▶ **Source data**:

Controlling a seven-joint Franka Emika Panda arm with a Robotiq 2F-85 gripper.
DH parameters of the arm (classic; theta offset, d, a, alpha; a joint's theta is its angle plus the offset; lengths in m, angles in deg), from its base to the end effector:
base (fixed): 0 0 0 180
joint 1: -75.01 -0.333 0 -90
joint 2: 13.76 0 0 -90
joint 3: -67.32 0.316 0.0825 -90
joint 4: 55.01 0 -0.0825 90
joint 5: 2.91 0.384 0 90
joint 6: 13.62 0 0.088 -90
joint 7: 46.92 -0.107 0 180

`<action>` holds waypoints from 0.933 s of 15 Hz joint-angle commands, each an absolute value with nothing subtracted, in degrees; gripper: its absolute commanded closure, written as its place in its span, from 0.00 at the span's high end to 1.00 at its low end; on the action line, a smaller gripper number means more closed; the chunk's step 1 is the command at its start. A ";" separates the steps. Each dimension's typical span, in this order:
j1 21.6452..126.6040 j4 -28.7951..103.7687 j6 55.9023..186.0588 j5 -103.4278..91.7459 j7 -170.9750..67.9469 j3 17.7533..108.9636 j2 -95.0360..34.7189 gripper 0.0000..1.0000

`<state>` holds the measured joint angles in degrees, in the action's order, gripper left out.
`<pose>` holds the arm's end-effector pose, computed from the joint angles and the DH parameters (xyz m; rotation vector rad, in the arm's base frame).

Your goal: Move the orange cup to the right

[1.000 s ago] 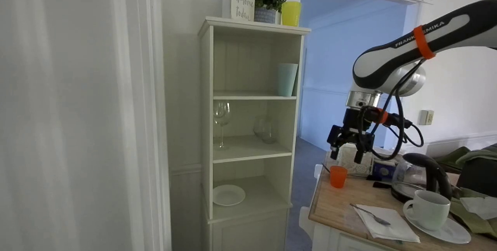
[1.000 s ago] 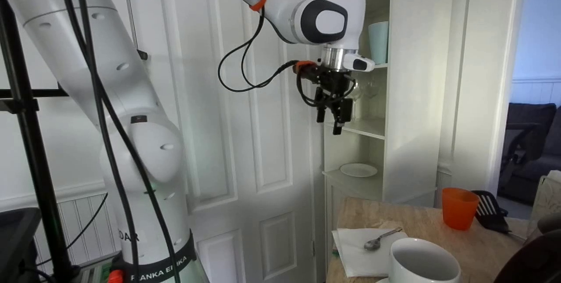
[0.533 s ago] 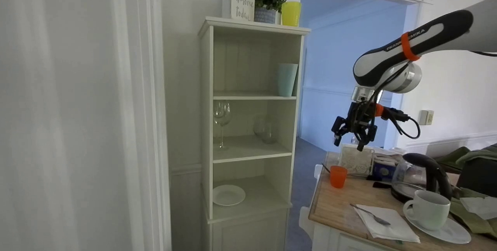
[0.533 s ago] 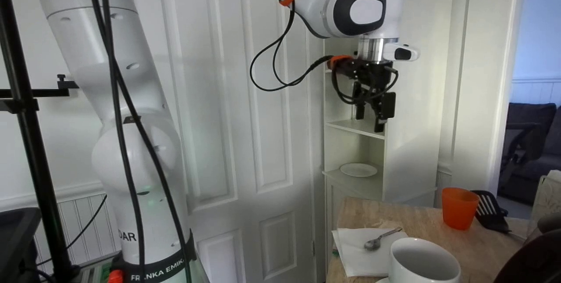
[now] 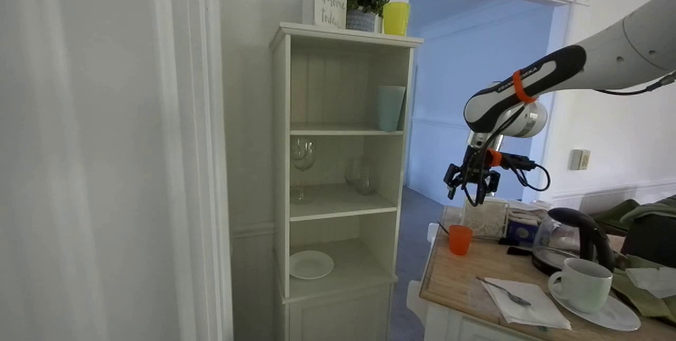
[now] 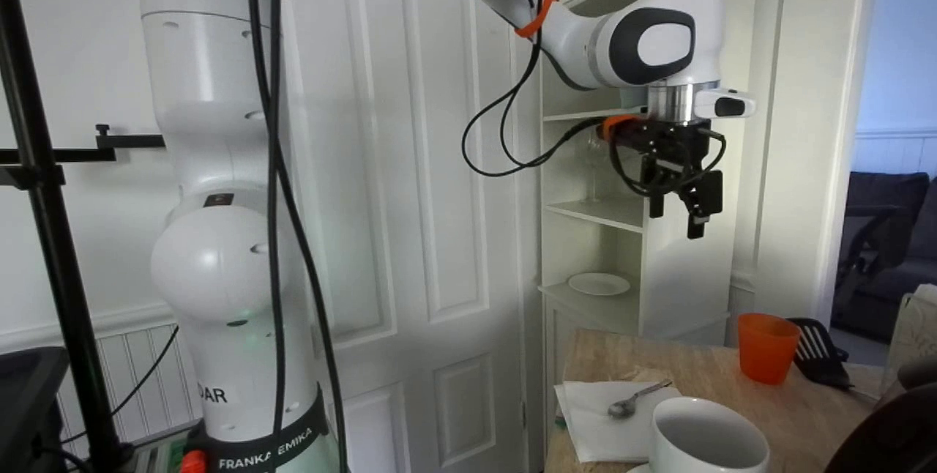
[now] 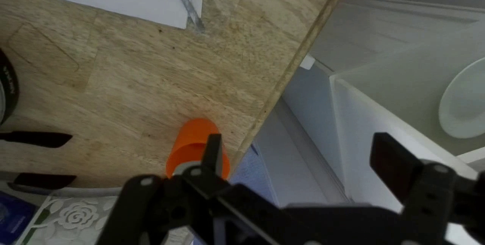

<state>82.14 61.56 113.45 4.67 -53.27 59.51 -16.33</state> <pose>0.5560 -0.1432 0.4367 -2.9650 0.6685 -0.2228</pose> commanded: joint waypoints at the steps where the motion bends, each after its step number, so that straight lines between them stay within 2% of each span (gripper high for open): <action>1: 82.61 55.42 113.57 2.39 -55.55 59.03 -22.81 1.00; 8: 82.95 49.40 115.92 1.10 -59.19 57.28 -30.90 1.00; 14: 82.87 49.62 114.88 1.46 -60.27 57.25 -31.22 1.00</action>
<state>82.47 49.78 115.06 1.61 -60.22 56.85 -31.21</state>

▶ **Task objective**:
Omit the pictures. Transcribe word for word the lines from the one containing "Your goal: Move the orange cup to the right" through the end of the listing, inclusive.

▶ **Answer to this problem**:
Your goal: Move the orange cup to the right

[1.000 s ago] 
[1.000 s ago] 
[0.533 s ago] 
[0.533 s ago] 
[now] 
[now] 
[now] 

<state>82.14 61.56 113.45 4.67 -53.27 59.51 -16.33</state> <pose>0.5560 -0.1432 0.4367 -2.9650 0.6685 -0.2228</pose> commanded: joint waypoints at the steps where the motion bends, each after its step number, so that straight lines between them stay within 2% of each span (gripper high for open): <action>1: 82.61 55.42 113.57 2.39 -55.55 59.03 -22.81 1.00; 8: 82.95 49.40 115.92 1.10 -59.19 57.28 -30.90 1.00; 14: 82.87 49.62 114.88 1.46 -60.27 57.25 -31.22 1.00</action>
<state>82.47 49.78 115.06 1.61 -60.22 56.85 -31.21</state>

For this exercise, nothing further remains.